Campbell Dunn, (she/her),University of Wisconsin Madison Wisconsin, United States. cndunn@wisc.edu
Richard Barnes, Lawrence Berkeley National Laboratory Berkeley California, United States. rbarnes@umn.edu
Andrew Wickert, University of Minnesota Minneapolis Minnesota, United States. awickert@umn.edu
Kerry Callaghan, Columbia University New York New York, United States. kerryc@ldeo.columbia.edu



“Depression” is a blanket term used for inwardly draining regions of digital elevation models, for noise, and features of interest in image processing and morphological segmentation. Previously, depressions have presented topological and modeling difficulties so they were algorithmically removed and "hydrologically corrected" digital elevation models (DEMs) in place of DEMs of the naturally occurring Earth surface. Our novel data structure – the depression hierarchy – encodes these depressions into landscapes so that their full complexity is exposed and workable.
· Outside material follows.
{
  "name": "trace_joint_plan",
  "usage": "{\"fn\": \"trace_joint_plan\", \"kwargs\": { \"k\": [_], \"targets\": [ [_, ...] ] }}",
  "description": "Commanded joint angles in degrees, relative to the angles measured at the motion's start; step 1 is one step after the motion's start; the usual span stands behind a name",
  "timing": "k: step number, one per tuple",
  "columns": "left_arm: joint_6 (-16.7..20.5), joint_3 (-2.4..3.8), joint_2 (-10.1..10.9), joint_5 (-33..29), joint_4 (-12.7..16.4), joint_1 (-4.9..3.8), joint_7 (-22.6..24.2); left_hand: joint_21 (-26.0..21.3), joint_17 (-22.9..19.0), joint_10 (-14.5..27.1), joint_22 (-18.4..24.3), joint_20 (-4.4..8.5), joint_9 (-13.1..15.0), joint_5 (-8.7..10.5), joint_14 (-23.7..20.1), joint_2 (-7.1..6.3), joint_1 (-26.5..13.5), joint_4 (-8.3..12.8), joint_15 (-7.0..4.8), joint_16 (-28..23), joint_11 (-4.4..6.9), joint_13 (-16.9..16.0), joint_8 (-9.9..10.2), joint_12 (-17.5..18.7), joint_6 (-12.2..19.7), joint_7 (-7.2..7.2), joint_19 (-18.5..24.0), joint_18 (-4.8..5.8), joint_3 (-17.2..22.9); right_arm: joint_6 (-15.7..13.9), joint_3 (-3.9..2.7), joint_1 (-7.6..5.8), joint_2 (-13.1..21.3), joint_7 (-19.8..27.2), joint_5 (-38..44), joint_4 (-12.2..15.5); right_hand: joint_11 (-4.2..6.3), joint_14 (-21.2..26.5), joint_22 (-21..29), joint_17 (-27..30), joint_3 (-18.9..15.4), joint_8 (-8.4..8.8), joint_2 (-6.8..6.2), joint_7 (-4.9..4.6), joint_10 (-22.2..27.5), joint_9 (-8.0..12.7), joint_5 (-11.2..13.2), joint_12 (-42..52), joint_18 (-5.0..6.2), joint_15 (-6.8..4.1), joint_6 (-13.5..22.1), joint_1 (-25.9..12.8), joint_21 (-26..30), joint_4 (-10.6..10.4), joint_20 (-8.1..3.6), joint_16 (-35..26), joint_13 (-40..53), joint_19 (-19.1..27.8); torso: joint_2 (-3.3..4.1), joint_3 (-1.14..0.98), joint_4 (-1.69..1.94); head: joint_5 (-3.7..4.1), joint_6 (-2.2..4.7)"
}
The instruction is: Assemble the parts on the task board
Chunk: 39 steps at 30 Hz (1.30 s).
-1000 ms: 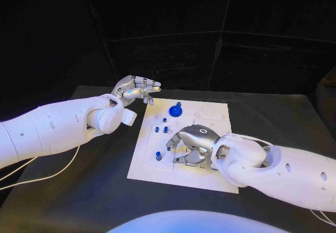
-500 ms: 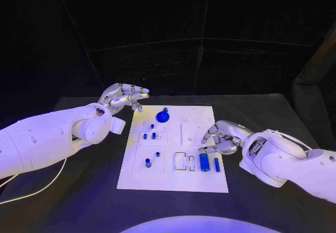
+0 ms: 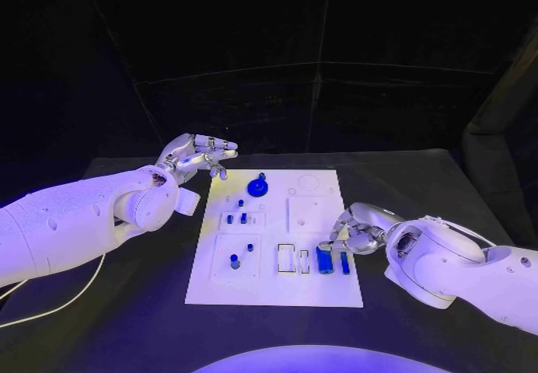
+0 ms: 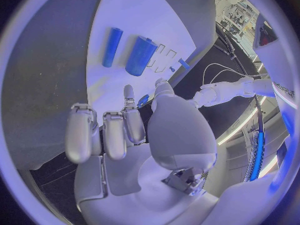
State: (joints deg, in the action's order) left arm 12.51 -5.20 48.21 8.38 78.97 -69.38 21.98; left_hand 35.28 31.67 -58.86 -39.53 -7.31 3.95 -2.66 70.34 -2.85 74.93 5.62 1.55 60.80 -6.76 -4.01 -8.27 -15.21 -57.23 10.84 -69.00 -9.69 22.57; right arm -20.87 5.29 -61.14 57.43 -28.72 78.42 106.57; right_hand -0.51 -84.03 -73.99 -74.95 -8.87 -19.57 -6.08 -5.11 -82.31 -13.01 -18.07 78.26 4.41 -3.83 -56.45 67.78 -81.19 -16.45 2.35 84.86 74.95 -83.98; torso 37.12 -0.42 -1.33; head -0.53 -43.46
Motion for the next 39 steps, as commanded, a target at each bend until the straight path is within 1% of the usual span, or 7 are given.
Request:
{"fn": "trace_joint_plan", "kwargs": {
  "k": [1, 8, 22, 28, 33, 36, 39],
  "targets": [
    [-0.93, 0.04, 0.05, -0.19, 0.09, -0.07, -0.06, -0.26, -0.08, 0.31, 0.11, 0.11, -0.04, -0.14, -0.48, -0.23, 0.13, 0.03, 0.11, -0.26, -0.11, 0.06, -0.24, -0.13, 0.23, 0.17, 0.42, -0.77, 0.24, 4.39, -0.01, 0.28, -0.78, -3.54, 2.48, -0.29, -0.01, -3.93, -0.18, -2.65, -0.36, -0.43, -0.05, -0.03, -0.13, -0.36, 0.78, 0.14, -1.15, 0.18, 0.73, -0.03, -0.32, -0.16, -0.08, 0.42, 1.11, -0.88, 0.04, 0.05, -0.01, 0.10, -0.05],
    [-1.03, 0.01, 0.18, -0.19, 0.11, -0.07, -0.11, -0.27, -0.10, 0.31, 0.11, 0.11, -0.03, -0.14, -0.49, -0.24, 0.12, 0.02, 0.11, -0.27, -0.12, 0.06, -0.24, -0.14, 0.22, 0.17, 0.42, -0.76, 0.23, 7.56, -0.01, 0.83, -2.04, -5.20, 4.22, -0.84, -0.05, -4.02, -0.72, -3.28, -0.63, -0.79, -0.10, -0.03, 0.01, -0.74, 1.36, 0.05, -1.26, 0.21, 0.94, -0.04, -0.61, -0.22, -0.04, 0.68, 1.19, -1.02, 0.08, 0.08, 0.01, 0.06, -0.28],
    [-1.15, -0.01, 0.34, -0.19, 0.02, -0.07, -0.28, -0.27, -0.10, 0.31, 0.11, 0.11, -0.03, -0.14, -0.49, -0.24, 0.12, 0.02, 0.11, -0.27, -0.12, 0.06, -0.24, -0.14, 0.22, 0.17, 0.42, -0.76, 0.23, 8.84, -0.01, 2.22, -3.64, -6.76, 7.91, -1.54, -0.07, -4.01, -0.99, -3.45, -0.81, -1.14, -0.11, -0.04, 0.31, -1.12, 1.78, -0.31, -1.31, 0.24, 1.16, -0.05, -0.75, -0.18, 0.00, 0.75, 0.97, -1.06, 0.11, 0.08, 0.06, -0.13, -0.53],
    [-1.30, -0.02, 0.38, -0.19, -0.01, -0.07, -0.42, -0.30, -0.19, 0.33, 0.14, 0.11, -0.04, -0.14, -0.52, -0.28, 0.08, 0.04, 0.12, -0.29, -0.12, 0.07, -0.26, -0.18, 0.24, 0.17, 0.43, -0.76, 0.21, 10.38, -0.01, 2.58, -4.19, -7.02, 9.03, -1.72, -0.07, -4.00, -1.22, -3.63, -0.61, -1.76, 0.35, -0.03, 0.34, -1.78, 1.60, -0.30, -1.35, 0.27, 1.47, 1.56, -0.86, 0.19, 0.05, 0.81, 1.33, -1.05, 0.09, 0.09, -0.01, -0.13, -0.77],
    [-1.42, -0.02, 0.42, -0.19, 0.02, -0.07, -0.50, -0.30, -0.19, 0.33, 0.14, 0.11, -0.04, -0.14, -0.52, -0.28, 0.08, 0.04, 0.12, -0.29, -0.12, 0.07, -0.26, -0.18, 0.24, 0.17, 0.43, -0.76, 0.21, 8.85, -0.01, 2.69, -4.31, -7.37, 9.09, -1.64, 0.22, -3.97, -1.46, -3.72, 0.09, -3.07, 2.34, 0.29, 0.03, -2.96, -3.75, -0.06, -1.37, 0.05, 0.92, 4.69, -0.99, 1.33, -0.11, 0.83, 2.08, -1.07, 0.08, 0.11, -0.03, -0.15, -0.88],
    [-1.48, -0.02, 0.44, -0.19, 0.02, -0.06, -0.53, -0.30, -0.19, 0.33, 0.14, 0.11, -0.04, -0.14, -0.52, -0.28, 0.08, 0.04, 0.12, -0.29, -0.12, 0.07, -0.26, -0.18, 0.24, 0.17, 0.43, -0.76, 0.21, 5.63, -0.02, 2.72, -4.13, -7.26, 7.68, -1.34, 0.50, -4.01, -1.67, -3.93, 0.45, -3.67, 3.79, 0.59, -0.52, -3.54, -7.13, 0.48, -1.41, -0.19, 0.22, 5.51, -1.12, 1.56, -0.29, 0.91, 2.86, -1.15, 0.03, 0.07, -0.02, -0.11, -0.92],
    [-1.55, -0.03, 0.50, -0.19, 0.03, -0.06, -0.56, -0.30, -0.19, 0.33, 0.14, 0.11, -0.04, -0.14, -0.52, -0.28, 0.08, 0.04, 0.12, -0.29, -0.12, 0.07, -0.26, -0.18, 0.24, 0.17, 0.43, -0.76, 0.21, 1.49, -0.03, 2.74, -3.78, -6.34, 5.78, -0.67, 0.68, -4.01, -1.68, -3.97, 0.33, -3.80, 4.53, 0.76, -0.95, -3.95, -10.98, 0.91, -1.41, -0.36, 0.15, 5.58, -1.13, 1.37, -0.47, 0.91, 3.55, -1.15, 0.02, 0.03, -0.01, -0.19, -0.90]
  ]
}}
Individual sub-depressions are successively merged together into meta-depressions in a process that continues until they drain externally. This is mapped out in a forest of binary trees algorithmically. This hierarchy can be used to manipulate individual depressions or depression networks, as well as to accelerate dynamic models of hydrological flow. While the algorithm was originally implemented in C++, in this work a Python wrapper has been built using the pybind11 library, allowing for the dynamic passage of C++ input/output files through Python. This enables users to capitalize on the strengths of both languages. The Python wrapper also streamlines the process of integrating the depression hierarchy into the CSDMS model interfaces and into Landlab. Here, we outline the structure and mechanics of the depression hierarchy algorithm and its accompanying Python wrapper.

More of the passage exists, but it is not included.